Reproduce, from the lines below, exactly the stretch that begins at the line containing "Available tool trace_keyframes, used" and ends at the line containing "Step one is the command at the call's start", both included.

[Provided data]

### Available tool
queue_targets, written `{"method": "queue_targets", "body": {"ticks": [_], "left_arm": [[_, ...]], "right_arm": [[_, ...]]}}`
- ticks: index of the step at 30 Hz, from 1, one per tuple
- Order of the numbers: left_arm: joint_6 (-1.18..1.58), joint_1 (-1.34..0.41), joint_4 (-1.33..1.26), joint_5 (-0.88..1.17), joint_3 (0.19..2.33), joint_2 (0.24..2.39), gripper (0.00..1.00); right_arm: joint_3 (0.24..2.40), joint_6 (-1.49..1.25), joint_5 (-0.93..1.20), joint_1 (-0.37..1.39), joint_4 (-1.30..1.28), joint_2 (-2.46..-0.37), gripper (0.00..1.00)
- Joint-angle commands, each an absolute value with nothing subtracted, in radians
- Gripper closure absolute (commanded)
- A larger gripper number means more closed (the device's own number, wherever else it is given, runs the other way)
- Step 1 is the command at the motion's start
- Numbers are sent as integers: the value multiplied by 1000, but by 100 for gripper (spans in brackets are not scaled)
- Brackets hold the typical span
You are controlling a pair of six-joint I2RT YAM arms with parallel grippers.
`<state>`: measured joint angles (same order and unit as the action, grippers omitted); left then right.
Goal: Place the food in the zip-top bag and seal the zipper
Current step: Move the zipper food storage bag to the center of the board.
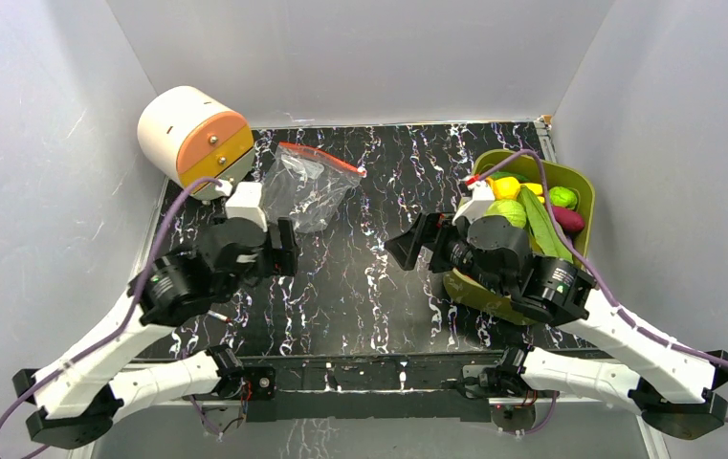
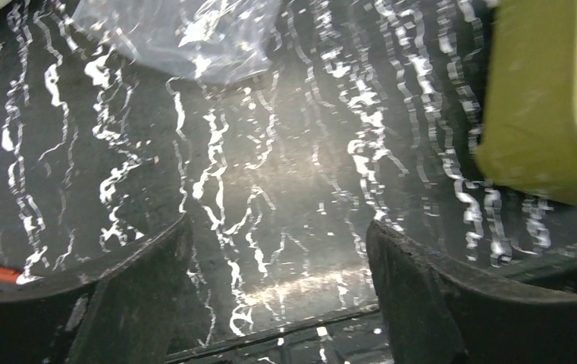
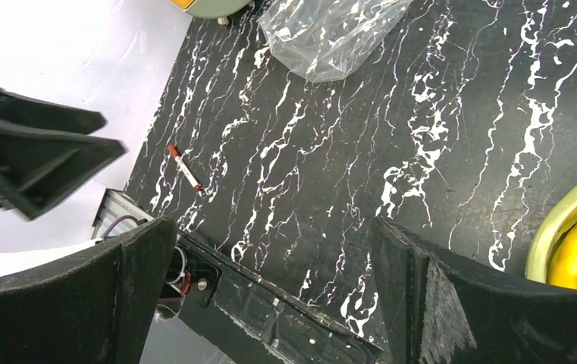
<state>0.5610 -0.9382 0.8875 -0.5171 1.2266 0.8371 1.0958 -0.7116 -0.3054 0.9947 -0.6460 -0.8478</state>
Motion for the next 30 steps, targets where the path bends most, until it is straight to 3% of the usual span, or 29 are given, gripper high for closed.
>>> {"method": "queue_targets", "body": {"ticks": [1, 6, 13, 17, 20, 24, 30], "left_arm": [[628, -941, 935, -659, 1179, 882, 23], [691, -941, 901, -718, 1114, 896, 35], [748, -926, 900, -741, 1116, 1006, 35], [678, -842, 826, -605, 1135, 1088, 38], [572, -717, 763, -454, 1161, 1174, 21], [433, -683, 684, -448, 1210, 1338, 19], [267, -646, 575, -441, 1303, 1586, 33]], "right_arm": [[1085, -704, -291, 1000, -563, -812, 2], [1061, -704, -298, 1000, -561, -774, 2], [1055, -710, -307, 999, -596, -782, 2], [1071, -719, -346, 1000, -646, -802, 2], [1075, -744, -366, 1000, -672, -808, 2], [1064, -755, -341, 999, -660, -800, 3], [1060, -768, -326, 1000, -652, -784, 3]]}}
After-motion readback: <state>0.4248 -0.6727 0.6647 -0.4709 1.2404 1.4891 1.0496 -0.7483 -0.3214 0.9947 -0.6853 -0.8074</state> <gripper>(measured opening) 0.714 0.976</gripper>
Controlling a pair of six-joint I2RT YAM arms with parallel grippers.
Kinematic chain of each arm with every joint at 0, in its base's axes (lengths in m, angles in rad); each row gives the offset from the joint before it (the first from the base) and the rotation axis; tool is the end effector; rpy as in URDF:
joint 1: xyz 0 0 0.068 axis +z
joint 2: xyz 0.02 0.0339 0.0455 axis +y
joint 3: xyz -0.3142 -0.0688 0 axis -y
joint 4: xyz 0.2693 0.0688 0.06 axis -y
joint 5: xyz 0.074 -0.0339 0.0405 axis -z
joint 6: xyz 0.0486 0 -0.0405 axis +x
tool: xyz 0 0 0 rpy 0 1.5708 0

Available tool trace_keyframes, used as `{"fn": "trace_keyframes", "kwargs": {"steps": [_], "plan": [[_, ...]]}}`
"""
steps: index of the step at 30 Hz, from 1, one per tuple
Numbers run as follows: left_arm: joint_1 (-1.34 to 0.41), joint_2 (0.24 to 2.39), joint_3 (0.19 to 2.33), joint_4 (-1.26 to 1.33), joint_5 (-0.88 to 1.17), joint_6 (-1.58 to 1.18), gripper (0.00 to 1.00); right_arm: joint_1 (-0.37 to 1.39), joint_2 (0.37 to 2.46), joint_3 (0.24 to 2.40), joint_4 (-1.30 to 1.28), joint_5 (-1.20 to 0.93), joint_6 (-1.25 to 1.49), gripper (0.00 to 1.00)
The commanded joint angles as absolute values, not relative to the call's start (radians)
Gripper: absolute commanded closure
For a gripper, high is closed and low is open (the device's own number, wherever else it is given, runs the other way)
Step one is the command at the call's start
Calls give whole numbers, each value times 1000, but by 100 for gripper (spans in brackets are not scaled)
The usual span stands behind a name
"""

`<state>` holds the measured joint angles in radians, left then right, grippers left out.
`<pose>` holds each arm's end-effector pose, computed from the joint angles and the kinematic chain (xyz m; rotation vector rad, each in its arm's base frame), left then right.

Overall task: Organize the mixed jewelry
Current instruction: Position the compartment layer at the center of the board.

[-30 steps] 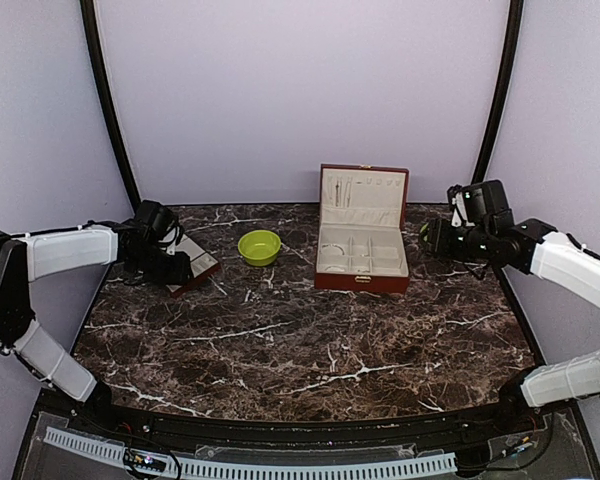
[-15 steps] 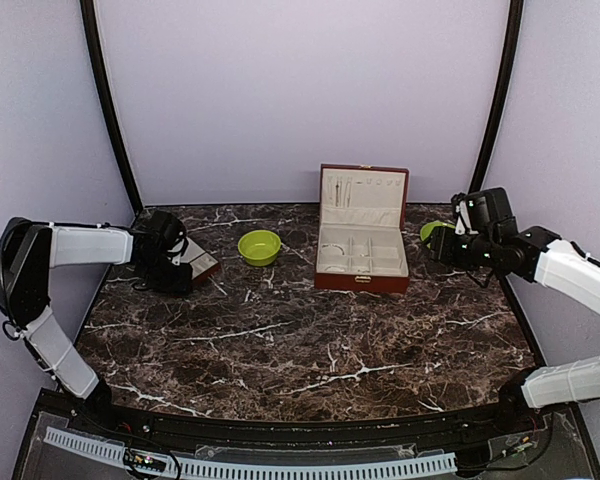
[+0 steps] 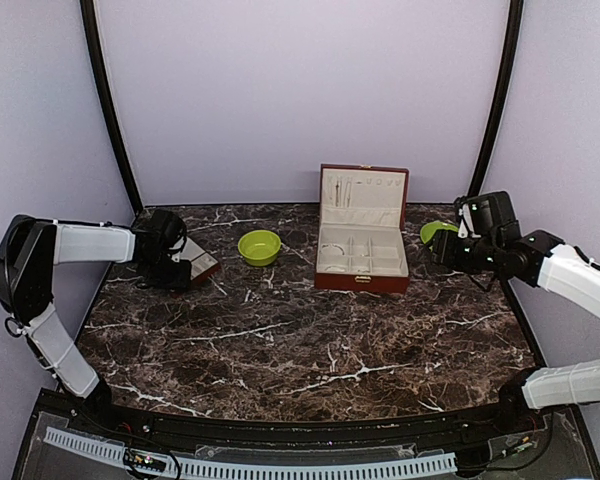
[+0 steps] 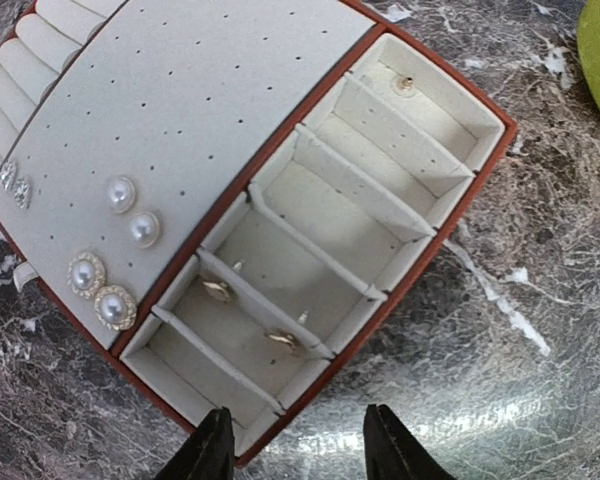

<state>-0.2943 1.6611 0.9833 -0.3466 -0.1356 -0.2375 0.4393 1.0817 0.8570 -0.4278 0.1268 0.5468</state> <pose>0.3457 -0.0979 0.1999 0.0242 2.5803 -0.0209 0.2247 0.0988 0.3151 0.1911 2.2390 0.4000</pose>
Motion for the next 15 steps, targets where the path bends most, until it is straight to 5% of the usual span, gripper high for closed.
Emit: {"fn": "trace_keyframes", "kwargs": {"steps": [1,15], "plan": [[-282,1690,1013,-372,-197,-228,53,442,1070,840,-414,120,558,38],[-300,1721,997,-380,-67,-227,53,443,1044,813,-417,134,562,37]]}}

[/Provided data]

◆ **Task response**
Available tool trace_keyframes, used as `{"fn": "trace_keyframes", "kwargs": {"steps": [_], "plan": [[_, ...]]}}`
"""
steps: index of the step at 30 Hz, from 1, one per tuple
Numbers run as follows: left_arm: joint_1 (-1.34 to 0.41), joint_2 (0.24 to 2.39), joint_3 (0.19 to 2.33), joint_4 (-1.26 to 1.33), joint_5 (-0.88 to 1.17), joint_6 (-1.58 to 1.18), gripper (0.00 to 1.00); right_arm: joint_1 (-0.37 to 1.39), joint_2 (0.37 to 2.46), joint_3 (0.24 to 2.40), joint_4 (-1.30 to 1.28), joint_5 (-1.20 to 0.93), joint_6 (-1.25 to 1.49), gripper (0.00 to 1.00)
The commanded joint angles as absolute values, not relative to the call's start (radians)
Gripper: absolute commanded closure
For a gripper, high is closed and low is open (the device's own number, wherever else it is given, runs the other way)
Step one is the command at the call's start

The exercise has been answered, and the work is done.